Sherindan Ayessa Ferreira de Brito; Aline Alvim Scianni; Bruna Mara Franco Silveira; Elem Rodrigues Martins de Oliveira; Maria Eduarda Mateus; Christina Danielli Coelho de Morais Faria

doi:10.1371/journal.pone.0291051

Abstract

Objective

To investigate the efficacy of high-intensity respiratory muscle training (combined inspiratory and expiratory muscle training) in improving inspiratory and expiratory muscle strength, inspiratory muscle endurance, peak cough flow, dyspnea, fatigue, exercise capacity, and quality of life in this population.

Methods

A randomized controlled trial, concealed allocation, blinded assessments, and intention-to-treat analysis will be carried out. Altogether, 34 individuals with PD (age ≥ 50 years old, with maximum inspiratory pressure (MIP) <80cmH₂O or maximum expiratory pressure (MEP) <90cmH₂O) will be recruited. Patients will be randomly assigned to either (1) high-intensity respiratory muscle training (experimental group, 60% of MIP and MEP) or (2) sham training (control group, 0cmH₂O). Individuals will perform a home-based intervention, with indirect home supervision, consisting of two daily 20-min sessions (morning and afternoon), seven times a week, during eight weeks. Primary outcomes are MIP and MEP. Secondary outcomes are inspiratory muscle endurance, peak cough flow, dyspnea, fatigue, exercise capacity, and quality of life. The effects of the training will be analyzed from the collected data using intention-to-treat. Between-group differences will be measured using a two-way ANOVA with repeated measures (2*3), considering baseline, post-intervention, and 12-week follow-up.

Impact

The results of this trial will provide valuable new information on the efficacy of high-intensity respiratory muscle training in improving muscle strength, functional outcomes, and quality of life in individuals with PD. Performing combined inspiratory and expiratory muscle training using a single equipment is cheaper and feasible, takes less time and is easy to use. In addition, this intervention will be carried out in the home environment that increases accessibility, reduces time, and costs of transport, which increases the feasibility to reproduce their findings in clinical practice.

Trial registration

NCT05608941. Registered on November 8, 2022.
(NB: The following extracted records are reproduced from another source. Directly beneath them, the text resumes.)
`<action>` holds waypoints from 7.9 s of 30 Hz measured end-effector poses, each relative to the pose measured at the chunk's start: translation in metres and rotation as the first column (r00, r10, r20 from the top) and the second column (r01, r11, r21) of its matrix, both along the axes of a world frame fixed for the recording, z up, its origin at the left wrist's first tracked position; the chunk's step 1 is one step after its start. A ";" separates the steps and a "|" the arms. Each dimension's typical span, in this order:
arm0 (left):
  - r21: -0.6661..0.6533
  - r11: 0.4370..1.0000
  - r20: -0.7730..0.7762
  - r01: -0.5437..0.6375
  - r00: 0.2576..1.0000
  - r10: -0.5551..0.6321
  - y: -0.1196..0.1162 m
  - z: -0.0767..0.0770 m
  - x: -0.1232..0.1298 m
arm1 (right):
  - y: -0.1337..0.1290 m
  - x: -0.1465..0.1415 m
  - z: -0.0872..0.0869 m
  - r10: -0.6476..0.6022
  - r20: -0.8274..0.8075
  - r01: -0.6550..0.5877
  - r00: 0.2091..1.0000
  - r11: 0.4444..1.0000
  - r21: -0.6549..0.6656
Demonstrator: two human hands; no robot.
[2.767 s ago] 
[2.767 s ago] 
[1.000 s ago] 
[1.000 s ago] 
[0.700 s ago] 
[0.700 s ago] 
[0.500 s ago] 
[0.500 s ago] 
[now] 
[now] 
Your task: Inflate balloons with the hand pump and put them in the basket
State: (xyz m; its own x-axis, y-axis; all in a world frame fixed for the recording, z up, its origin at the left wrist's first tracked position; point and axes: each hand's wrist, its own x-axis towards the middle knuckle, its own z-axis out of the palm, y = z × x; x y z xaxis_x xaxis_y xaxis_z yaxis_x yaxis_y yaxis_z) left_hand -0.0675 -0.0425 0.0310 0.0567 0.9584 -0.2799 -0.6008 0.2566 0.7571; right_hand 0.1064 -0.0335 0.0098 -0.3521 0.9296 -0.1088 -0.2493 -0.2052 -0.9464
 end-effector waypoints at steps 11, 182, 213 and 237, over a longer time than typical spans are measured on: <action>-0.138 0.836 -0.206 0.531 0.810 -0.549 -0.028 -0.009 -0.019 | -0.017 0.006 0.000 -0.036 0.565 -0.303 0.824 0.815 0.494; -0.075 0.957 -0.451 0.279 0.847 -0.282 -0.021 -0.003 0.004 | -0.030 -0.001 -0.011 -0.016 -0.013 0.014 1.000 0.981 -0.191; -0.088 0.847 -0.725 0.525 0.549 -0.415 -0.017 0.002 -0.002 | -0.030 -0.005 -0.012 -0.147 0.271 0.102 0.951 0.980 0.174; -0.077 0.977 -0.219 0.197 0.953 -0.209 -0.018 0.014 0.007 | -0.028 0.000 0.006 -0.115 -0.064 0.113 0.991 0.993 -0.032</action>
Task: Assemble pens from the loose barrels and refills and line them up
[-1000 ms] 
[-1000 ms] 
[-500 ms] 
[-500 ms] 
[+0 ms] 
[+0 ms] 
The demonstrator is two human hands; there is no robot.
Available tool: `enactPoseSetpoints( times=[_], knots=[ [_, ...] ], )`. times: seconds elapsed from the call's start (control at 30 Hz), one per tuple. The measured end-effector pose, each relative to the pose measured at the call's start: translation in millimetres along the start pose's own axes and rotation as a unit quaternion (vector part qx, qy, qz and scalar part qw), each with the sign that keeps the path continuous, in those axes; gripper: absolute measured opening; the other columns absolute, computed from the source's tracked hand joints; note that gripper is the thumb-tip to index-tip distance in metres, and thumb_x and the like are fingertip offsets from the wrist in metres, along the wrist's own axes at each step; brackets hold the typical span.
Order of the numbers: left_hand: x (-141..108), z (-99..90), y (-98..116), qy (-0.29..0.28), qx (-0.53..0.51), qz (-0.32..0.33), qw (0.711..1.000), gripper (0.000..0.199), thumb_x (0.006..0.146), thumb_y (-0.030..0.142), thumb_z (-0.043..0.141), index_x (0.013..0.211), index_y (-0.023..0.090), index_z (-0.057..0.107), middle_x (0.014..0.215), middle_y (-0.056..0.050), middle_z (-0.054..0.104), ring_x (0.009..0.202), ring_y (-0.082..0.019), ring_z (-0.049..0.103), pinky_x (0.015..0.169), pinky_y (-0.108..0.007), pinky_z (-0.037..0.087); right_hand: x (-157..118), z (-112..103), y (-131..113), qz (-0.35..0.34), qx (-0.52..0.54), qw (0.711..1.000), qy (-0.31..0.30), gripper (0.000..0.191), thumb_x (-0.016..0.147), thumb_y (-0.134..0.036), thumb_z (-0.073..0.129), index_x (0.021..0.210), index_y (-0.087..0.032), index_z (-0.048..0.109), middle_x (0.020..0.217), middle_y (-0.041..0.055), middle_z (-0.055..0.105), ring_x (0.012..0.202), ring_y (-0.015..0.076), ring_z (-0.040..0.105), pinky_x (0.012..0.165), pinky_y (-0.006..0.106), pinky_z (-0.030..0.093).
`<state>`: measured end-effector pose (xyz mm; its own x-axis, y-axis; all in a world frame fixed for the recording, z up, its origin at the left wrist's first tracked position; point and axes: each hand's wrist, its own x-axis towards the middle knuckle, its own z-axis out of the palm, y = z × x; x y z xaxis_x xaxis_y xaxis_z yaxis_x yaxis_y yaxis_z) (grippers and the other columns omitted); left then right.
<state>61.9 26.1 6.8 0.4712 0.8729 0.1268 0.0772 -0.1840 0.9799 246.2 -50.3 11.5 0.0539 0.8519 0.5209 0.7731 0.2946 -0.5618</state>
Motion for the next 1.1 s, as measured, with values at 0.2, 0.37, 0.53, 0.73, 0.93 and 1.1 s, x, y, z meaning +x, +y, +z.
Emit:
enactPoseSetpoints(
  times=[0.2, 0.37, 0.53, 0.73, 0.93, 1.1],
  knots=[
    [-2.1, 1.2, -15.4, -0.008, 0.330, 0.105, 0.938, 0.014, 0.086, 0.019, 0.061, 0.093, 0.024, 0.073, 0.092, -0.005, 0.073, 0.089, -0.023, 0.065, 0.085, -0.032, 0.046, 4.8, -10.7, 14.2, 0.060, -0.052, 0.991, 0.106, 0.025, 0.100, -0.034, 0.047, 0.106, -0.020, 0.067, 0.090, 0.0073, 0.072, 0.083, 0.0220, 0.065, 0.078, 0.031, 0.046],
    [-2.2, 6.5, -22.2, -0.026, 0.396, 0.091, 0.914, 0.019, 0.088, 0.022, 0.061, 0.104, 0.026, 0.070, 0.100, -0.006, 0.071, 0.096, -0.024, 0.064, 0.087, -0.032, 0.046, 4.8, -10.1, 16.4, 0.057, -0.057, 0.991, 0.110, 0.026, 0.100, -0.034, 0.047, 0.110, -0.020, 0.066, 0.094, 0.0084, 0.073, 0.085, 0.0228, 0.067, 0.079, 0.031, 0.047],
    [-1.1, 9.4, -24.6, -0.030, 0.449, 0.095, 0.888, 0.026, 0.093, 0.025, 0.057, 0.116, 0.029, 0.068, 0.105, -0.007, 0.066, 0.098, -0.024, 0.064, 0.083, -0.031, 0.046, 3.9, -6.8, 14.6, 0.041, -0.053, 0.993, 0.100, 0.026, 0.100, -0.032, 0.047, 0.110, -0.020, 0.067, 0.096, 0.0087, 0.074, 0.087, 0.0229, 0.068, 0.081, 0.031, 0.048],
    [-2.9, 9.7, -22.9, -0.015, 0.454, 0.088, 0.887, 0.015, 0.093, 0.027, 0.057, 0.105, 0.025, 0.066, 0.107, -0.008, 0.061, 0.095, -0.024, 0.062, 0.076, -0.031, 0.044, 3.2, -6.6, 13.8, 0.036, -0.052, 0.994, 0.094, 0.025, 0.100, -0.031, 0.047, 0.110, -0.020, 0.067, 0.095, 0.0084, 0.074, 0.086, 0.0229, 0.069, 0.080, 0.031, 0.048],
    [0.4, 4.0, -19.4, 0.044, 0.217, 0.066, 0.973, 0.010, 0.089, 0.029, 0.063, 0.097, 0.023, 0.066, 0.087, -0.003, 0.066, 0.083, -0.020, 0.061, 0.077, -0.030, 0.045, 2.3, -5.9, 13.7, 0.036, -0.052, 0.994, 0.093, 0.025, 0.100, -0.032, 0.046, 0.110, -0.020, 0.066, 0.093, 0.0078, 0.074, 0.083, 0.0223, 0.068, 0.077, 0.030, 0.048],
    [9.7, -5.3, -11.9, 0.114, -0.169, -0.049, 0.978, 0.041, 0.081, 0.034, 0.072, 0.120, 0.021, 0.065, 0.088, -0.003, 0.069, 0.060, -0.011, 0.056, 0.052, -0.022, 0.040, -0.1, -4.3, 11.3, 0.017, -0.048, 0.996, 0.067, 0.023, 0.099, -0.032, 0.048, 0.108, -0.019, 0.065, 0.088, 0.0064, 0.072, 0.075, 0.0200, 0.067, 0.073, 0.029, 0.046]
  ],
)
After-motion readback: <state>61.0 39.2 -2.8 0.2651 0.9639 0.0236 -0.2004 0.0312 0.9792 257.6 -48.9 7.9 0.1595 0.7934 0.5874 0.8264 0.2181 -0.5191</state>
Citation: Brito SAFd, Scianni AA, Silveira BMF, Oliveira ERMd, Mateus ME, Faria CDCdM (2023) Effects of high-intensity respiratory muscle training on respiratory muscle strength in individuals with Parkinson’s disease: Protocol of a randomized clinical trial. PLoS ONE 18(9): e0291051. https://doi.org/10.1371/journal.pone.0291051

Editor: Enock Madalitso Chisati, Kamuzu University of Health Sciences (KUHeS), MALAWI

Received: March 17, 2023; Accepted: August 17, 2023; Published: September 8, 2023

Copyright: © 2023 Brito et al. This is an open access article distributed under the terms of the Creative Commons Attribution License, which permits unrestricted use, distribution, and reproduction in any medium, provided the original author and source are credited.
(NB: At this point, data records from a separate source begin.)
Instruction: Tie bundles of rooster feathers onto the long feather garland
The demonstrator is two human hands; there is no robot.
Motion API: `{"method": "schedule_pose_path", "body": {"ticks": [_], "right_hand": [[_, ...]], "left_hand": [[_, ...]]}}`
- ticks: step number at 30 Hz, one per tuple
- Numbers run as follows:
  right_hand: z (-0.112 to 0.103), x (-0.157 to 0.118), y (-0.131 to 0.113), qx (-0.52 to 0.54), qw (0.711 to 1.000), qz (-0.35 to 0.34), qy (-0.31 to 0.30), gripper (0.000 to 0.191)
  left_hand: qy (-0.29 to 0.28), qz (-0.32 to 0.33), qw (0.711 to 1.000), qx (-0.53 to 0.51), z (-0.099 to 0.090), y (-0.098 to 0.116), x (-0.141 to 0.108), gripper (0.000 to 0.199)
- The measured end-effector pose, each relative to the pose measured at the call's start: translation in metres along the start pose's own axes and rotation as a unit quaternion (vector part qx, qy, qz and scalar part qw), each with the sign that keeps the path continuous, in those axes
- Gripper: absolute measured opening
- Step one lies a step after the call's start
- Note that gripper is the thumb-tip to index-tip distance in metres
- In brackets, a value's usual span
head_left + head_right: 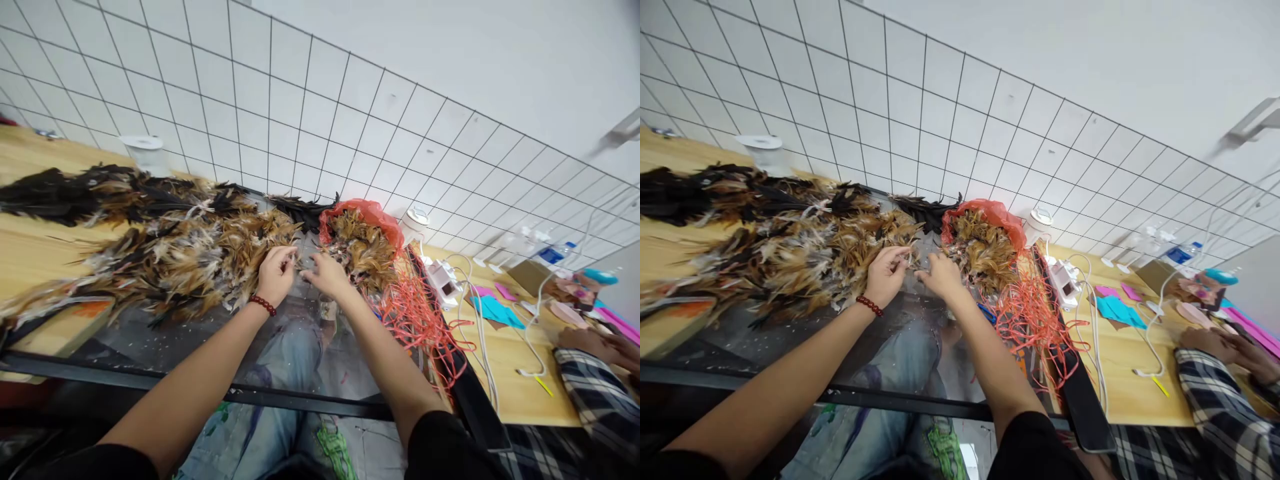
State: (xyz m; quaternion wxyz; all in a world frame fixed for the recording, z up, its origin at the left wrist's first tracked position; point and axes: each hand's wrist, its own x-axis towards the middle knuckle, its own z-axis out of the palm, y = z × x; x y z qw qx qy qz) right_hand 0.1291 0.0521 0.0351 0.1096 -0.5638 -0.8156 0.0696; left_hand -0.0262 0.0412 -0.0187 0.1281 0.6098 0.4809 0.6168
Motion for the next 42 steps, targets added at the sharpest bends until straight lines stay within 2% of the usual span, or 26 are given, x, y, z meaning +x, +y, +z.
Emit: {"method": "schedule_pose_path", "body": {"ticks": [3, 6, 7, 11, 14, 16, 18, 20, 22, 25, 29, 33, 36, 39, 42], "right_hand": [[0.006, 0.01, -0.004, -0.016, 0.996, -0.051, -0.072, 0.024], [-0.009, 0.008, 0.013, 0.053, 0.975, -0.12, -0.179, 0.011], [-0.016, 0.006, 0.02, 0.087, 0.969, -0.128, -0.192, 0.009], [-0.033, 0.003, 0.041, 0.179, 0.969, -0.109, -0.127, 0.012], [-0.032, 0.004, 0.046, 0.26, 0.956, -0.092, -0.1, 0.011], [-0.027, 0.005, 0.043, 0.347, 0.929, -0.07, -0.106, 0.012], [-0.02, 0.007, 0.038, 0.44, 0.89, -0.052, -0.108, 0.015], [-0.013, 0.01, 0.031, 0.51, 0.851, -0.051, -0.112, 0.022], [-0.006, 0.011, 0.023, 0.551, 0.826, -0.047, -0.109, 0.028], [0.0, 0.013, 0.012, 0.577, 0.812, -0.018, -0.085, 0.032], [0.004, 0.013, 0.006, 0.602, 0.796, 0.02, -0.058, 0.036], [0.007, 0.013, 0.004, 0.617, 0.785, 0.026, -0.05, 0.036], [0.009, 0.012, 0.001, 0.611, 0.789, 0.022, -0.053, 0.035], [0.009, 0.01, -0.003, 0.613, 0.786, 0.004, -0.076, 0.035], [0.006, 0.007, -0.003, 0.612, 0.783, -0.011, -0.108, 0.034]], "left_hand": [[0.003, -0.005, 1.0, 0.011, -0.002, -0.001, 0.001, 0.03], [-0.002, -0.011, 1.0, 0.015, -0.003, 0.001, 0.0, 0.029], [-0.004, -0.011, 1.0, 0.01, -0.003, 0.002, -0.001, 0.029], [-0.001, -0.019, 1.0, -0.021, -0.004, 0.009, -0.003, 0.027], [0.008, -0.046, 0.998, -0.046, -0.005, 0.016, -0.002, 0.024], [0.007, -0.099, 0.991, -0.085, -0.006, 0.021, -0.001, 0.026], [-0.008, -0.187, 0.971, -0.146, -0.006, 0.025, -0.001, 0.032], [-0.047, -0.263, 0.94, -0.212, -0.005, 0.03, 0.0, 0.035], [-0.094, -0.291, 0.914, -0.266, -0.005, 0.034, 0.001, 0.031], [-0.125, -0.282, 0.899, -0.312, -0.005, 0.039, 0.001, 0.032], [-0.097, -0.293, 0.898, -0.313, -0.006, 0.04, 0.002, 0.04], [-0.092, -0.307, 0.897, -0.306, -0.005, 0.039, 0.001, 0.049], [-0.095, -0.283, 0.913, -0.279, -0.004, 0.037, -0.001, 0.038], [-0.052, -0.261, 0.93, -0.252, -0.004, 0.034, -0.002, 0.034], [-0.011, -0.288, 0.918, -0.273, -0.006, 0.032, 0.0, 0.034]]}}
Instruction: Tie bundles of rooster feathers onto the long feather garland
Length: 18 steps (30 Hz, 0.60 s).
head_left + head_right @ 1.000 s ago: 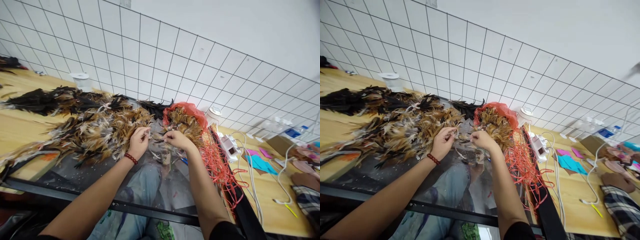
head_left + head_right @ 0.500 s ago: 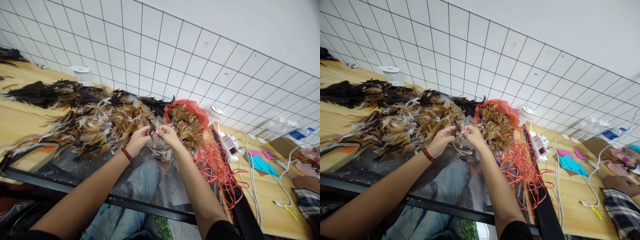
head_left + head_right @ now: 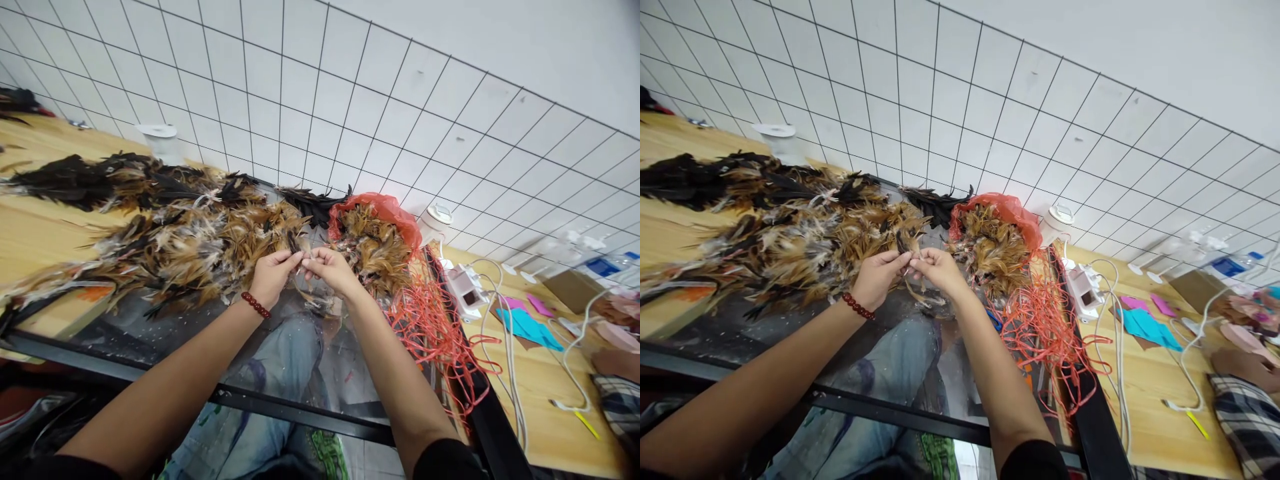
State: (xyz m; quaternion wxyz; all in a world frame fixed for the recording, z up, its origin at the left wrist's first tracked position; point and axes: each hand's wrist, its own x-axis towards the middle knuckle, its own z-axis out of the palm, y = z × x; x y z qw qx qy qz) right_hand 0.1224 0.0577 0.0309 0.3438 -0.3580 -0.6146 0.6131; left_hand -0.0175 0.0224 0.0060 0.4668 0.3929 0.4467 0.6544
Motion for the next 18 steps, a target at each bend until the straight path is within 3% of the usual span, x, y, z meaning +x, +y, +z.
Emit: {"method": "schedule_pose_path", "body": {"ticks": [3, 8, 14, 18], "right_hand": [[-0.005, -0.001, -0.002, -0.023, 1.0, 0.014, -0.004, 0.031], [-0.017, 0.001, -0.002, -0.058, 0.995, -0.024, 0.079, 0.023], [-0.021, 0.001, -0.001, -0.019, 0.999, 0.016, 0.046, 0.03], [-0.021, 0.001, -0.003, -0.046, 0.997, -0.027, 0.05, 0.029]], "left_hand": [[-0.003, -0.054, 0.997, -0.063, -0.002, 0.004, 0.002, 0.036], [-0.009, -0.11, 0.99, -0.086, -0.002, 0.007, 0.002, 0.037], [-0.031, -0.109, 0.992, -0.054, -0.002, 0.002, 0.003, 0.039], [-0.062, -0.133, 0.988, -0.044, -0.002, 0.002, 0.002, 0.04]]}}
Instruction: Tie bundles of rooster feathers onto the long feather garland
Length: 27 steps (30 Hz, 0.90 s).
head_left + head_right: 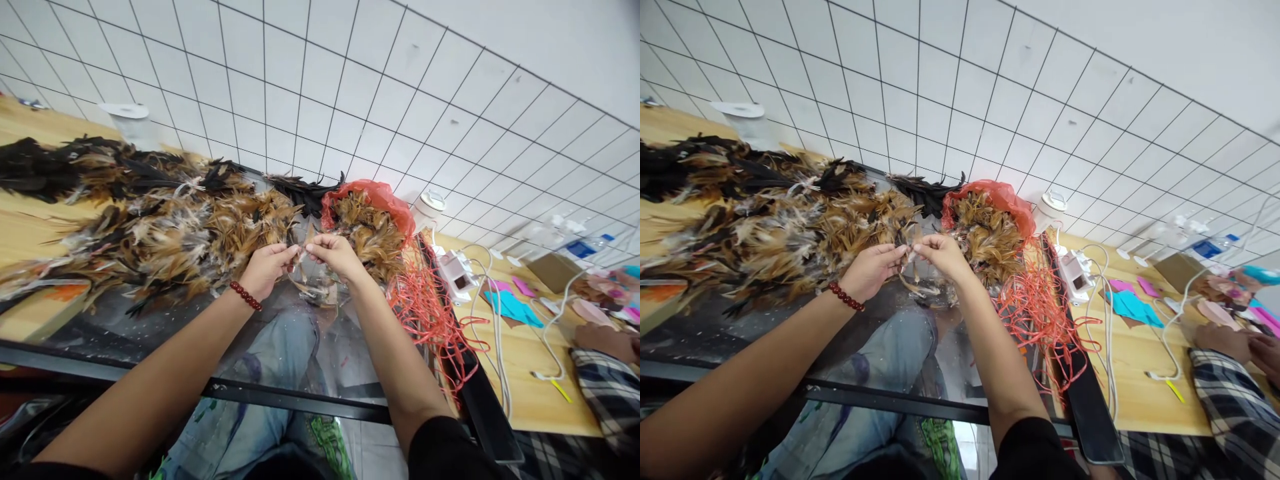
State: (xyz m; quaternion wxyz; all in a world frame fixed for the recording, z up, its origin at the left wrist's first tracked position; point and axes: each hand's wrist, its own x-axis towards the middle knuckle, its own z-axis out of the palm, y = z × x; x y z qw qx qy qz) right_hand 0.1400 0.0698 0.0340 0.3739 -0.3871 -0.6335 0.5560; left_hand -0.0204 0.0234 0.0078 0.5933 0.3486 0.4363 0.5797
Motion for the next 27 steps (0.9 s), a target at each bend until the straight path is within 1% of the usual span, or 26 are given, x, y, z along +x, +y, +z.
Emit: {"method": "schedule_pose_path", "body": {"ticks": [3, 6, 11, 14, 16, 18, 20, 21, 22, 23, 24, 26, 27], "right_hand": [[-0.001, 0.0, -0.002, -0.026, 0.999, -0.035, 0.008, 0.032], [0.0, -0.001, -0.004, -0.03, 0.999, -0.029, 0.008, 0.038], [0.003, -0.004, -0.006, -0.048, 0.999, -0.009, -0.012, 0.042], [-0.001, -0.003, -0.006, -0.024, 0.999, 0.009, 0.028, 0.043], [-0.006, -0.003, -0.006, 0.004, 0.998, 0.029, 0.057, 0.044], [-0.011, -0.003, -0.005, 0.022, 0.997, 0.036, 0.067, 0.045], [-0.012, -0.003, -0.005, 0.024, 0.997, 0.031, 0.062, 0.045], [-0.01, -0.004, -0.005, 0.017, 0.998, 0.026, 0.057, 0.044], [-0.008, -0.004, -0.006, 0.006, 0.998, 0.019, 0.053, 0.044], [-0.006, -0.004, -0.006, -0.007, 0.999, 0.009, 0.047, 0.043], [-0.003, -0.005, -0.007, -0.022, 0.999, -0.002, 0.04, 0.042], [0.004, -0.005, -0.009, -0.046, 0.998, -0.024, 0.02, 0.042], [0.006, -0.006, -0.009, -0.052, 0.998, -0.035, 0.011, 0.042]], "left_hand": [[-0.026, -0.028, 0.999, 0.007, 0.003, 0.003, -0.004, 0.042], [-0.046, -0.034, 0.998, 0.019, 0.007, 0.006, -0.01, 0.042], [-0.042, -0.005, 0.995, 0.086, 0.011, 0.007, -0.014, 0.038], [-0.02, 0.018, 0.996, 0.088, 0.009, 0.005, -0.01, 0.036], [0.02, 0.05, 0.994, 0.091, 0.005, 0.002, -0.005, 0.033], [0.071, 0.107, 0.985, 0.116, 0.002, 0.001, -0.001, 0.031], [0.121, 0.187, 0.964, 0.148, 0.0, 0.0, 0.001, 0.036], [0.138, 0.225, 0.951, 0.16, 0.0, 0.001, 0.001, 0.037], [0.143, 0.246, 0.944, 0.167, 0.001, 0.002, 0.001, 0.035], [0.133, 0.243, 0.946, 0.167, 0.002, 0.003, -0.001, 0.031], [0.109, 0.217, 0.957, 0.158, 0.003, 0.004, -0.003, 0.028], [0.035, 0.121, 0.986, 0.113, 0.006, 0.005, -0.006, 0.032], [0.001, 0.073, 0.994, 0.083, 0.007, 0.006, -0.007, 0.037]]}}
Data Availability: No datasets were generated or analysed during the current study. All relevant data from this study will be made available upon study completion.

Funding: Our research was funded by Coordenação de Aperfeiçoamento de Pessoal de Nível Superior (CAPES), Fundação de Amparo à Pesquisa do Estado de Minas Gerais (FAPEMIG), Conselho Nacional de Desenvolvimento Científico e Tecnológico (CNPq) and Pró-reitoria de Pesquisa da Universidade Federal de Minas Gerais (PRPq/UFMG). All authors were fully involved in the study and preparation of the manuscript. Each of the authors has read and agreed with the content of the final manuscript and approved its submission. The material within has not been and will not be submitted for publication elsewhere in whole or in part in any language, except as an abstract. Therefore, the work is not under review elsewhere and has not been previously published.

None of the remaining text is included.